Quantum interference effects in a system of two tunnel point-contacts in the presence of single scatterer: simulation of a double-tip STM experiment

TL;DR

This paper theoretically investigates quantum interference effects in a system with two tunnel point-contacts and a single subsurface scatterer, analyzing conductance oscillations and the potential to determine impurity depth using a double-tip STM setup.

Contribution

It provides analytical expressions for conductance in a two-contact system with a scatterer, highlighting the influence of magnetic fields and interference effects for impurity depth detection.

Findings

Conductance oscillations due to interference effects are characterized.

External magnetic fields induce Aharonov-Bohm oscillations in conductance.

The method can potentially determine impurity depth below the surface.

Abstract

The conductance of systems containing two tunnel point-contacts and a single subsurface scatterer is investigated theoretically. The problem is solved in the approximation of s-wave scattering giving analytical expressions for the wave functions and for the conductance of the system.
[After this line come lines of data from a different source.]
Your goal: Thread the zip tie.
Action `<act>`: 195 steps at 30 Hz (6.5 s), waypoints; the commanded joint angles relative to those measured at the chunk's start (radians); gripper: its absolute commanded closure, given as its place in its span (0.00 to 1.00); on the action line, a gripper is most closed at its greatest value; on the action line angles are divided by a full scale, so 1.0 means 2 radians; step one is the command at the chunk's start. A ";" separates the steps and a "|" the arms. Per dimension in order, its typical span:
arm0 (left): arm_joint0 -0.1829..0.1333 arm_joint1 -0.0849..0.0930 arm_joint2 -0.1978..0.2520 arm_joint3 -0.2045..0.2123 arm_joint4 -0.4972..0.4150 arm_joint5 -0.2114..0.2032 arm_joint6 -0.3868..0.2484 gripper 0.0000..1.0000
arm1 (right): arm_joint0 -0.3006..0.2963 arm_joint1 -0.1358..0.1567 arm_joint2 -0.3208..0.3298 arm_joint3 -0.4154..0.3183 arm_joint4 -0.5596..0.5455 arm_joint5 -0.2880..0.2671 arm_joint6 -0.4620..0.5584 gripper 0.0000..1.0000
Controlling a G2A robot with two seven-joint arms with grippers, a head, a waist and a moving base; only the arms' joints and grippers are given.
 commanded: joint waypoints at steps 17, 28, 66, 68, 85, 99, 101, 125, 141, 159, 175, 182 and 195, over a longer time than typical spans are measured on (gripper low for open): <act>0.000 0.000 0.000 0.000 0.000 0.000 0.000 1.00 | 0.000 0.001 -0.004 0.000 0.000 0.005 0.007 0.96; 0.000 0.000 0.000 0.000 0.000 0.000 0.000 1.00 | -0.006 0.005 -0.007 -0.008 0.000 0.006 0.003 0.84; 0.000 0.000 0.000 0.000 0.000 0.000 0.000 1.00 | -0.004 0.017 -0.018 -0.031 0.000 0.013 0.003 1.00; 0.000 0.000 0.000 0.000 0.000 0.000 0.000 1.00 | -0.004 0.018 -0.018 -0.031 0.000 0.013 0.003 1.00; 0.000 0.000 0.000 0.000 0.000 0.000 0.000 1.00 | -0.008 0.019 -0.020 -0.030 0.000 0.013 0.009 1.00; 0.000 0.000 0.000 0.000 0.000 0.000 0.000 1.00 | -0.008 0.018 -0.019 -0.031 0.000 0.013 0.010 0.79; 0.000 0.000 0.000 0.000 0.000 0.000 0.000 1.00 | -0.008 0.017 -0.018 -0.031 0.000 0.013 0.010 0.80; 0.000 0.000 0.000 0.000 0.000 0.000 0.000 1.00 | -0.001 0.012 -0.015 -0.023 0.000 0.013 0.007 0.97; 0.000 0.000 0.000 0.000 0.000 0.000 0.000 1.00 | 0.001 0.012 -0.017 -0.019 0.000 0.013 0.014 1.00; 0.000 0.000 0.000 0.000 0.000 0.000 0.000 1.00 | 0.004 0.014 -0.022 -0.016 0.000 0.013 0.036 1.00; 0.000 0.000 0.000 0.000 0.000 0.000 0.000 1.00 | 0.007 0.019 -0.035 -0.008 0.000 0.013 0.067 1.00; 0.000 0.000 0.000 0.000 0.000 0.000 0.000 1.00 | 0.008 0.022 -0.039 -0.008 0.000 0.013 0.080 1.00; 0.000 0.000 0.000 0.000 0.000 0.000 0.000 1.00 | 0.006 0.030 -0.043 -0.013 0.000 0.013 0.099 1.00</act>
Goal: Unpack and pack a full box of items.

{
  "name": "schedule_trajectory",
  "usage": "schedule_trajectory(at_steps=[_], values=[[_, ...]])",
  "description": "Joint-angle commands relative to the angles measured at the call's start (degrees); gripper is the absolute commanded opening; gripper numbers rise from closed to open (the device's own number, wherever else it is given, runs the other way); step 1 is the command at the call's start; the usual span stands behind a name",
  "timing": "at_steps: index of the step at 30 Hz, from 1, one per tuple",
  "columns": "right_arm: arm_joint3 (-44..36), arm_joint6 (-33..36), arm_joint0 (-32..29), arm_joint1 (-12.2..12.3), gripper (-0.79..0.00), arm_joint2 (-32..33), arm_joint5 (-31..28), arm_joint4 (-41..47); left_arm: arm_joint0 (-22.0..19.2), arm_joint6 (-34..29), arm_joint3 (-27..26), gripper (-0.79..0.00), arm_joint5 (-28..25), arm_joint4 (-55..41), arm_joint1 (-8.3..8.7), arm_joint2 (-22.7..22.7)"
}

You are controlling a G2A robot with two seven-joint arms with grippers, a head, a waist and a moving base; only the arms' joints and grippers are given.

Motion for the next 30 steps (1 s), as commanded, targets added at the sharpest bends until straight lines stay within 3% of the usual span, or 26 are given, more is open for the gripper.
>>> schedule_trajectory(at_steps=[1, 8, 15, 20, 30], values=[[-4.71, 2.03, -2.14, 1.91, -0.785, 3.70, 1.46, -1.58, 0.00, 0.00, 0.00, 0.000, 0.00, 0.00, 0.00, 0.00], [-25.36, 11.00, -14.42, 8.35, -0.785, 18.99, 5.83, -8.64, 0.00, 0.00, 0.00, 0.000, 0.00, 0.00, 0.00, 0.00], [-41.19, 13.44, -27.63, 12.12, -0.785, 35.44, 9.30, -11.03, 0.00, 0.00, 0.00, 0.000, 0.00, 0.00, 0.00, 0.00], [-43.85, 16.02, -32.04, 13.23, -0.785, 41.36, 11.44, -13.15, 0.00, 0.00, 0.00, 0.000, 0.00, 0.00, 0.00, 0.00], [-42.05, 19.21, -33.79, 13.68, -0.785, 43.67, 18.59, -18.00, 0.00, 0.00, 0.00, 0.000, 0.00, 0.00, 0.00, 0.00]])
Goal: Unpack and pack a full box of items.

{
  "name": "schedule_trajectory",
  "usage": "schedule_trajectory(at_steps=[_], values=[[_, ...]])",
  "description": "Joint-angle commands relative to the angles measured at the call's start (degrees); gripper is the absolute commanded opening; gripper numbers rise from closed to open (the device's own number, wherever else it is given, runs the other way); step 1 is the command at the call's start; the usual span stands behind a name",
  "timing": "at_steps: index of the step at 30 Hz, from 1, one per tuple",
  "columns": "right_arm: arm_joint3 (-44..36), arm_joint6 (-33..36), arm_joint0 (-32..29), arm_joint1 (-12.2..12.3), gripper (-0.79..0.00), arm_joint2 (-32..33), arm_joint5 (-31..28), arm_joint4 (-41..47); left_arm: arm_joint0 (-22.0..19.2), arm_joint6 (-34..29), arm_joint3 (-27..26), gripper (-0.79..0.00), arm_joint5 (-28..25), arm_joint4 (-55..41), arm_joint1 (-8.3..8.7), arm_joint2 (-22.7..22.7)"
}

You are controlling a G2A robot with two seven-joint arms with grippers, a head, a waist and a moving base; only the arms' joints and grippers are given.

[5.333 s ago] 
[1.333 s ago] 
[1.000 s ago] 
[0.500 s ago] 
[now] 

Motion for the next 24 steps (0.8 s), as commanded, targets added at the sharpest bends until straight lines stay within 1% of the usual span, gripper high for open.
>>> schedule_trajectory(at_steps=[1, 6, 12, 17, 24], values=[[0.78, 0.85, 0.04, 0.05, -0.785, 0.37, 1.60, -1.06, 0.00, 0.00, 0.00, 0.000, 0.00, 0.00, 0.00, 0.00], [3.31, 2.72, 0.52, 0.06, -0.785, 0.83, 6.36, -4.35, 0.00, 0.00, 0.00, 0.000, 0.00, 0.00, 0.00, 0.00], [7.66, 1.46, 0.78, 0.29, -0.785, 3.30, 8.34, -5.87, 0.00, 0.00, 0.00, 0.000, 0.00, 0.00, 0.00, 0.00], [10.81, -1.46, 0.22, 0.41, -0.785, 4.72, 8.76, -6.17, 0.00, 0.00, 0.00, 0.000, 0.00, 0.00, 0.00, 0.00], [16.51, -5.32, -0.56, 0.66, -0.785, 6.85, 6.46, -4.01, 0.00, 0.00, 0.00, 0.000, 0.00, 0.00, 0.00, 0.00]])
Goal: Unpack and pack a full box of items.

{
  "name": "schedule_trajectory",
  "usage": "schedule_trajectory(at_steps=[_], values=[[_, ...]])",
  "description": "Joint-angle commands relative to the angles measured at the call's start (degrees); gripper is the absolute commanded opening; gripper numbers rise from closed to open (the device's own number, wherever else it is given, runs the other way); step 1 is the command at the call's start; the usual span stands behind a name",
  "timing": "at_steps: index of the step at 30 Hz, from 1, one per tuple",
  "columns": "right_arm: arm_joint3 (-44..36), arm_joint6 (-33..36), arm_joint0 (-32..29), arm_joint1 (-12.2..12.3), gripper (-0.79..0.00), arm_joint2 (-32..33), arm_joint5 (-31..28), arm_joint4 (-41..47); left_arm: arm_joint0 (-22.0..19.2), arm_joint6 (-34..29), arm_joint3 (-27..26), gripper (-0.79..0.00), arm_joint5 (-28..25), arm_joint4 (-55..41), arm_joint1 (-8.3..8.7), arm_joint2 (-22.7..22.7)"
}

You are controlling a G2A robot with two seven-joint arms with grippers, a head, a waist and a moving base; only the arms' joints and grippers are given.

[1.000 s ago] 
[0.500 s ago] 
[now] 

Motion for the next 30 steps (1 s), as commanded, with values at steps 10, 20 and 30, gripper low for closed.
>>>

Conductance oscillations resulting from the interference of electron waves passing through different contacts and their interference with the waves scattered by the defect are analyzed. The prospect for determining the depth of the impurity below the metal surface by using the dependence of the conductance as a function of the distance between the contacts is discussed. It is shown that the application of an external magnetic field results in Aharonov-Bohm type oscillations in the conductance, the period of which allows detection of the depth of the defect in a double tip STM experiment.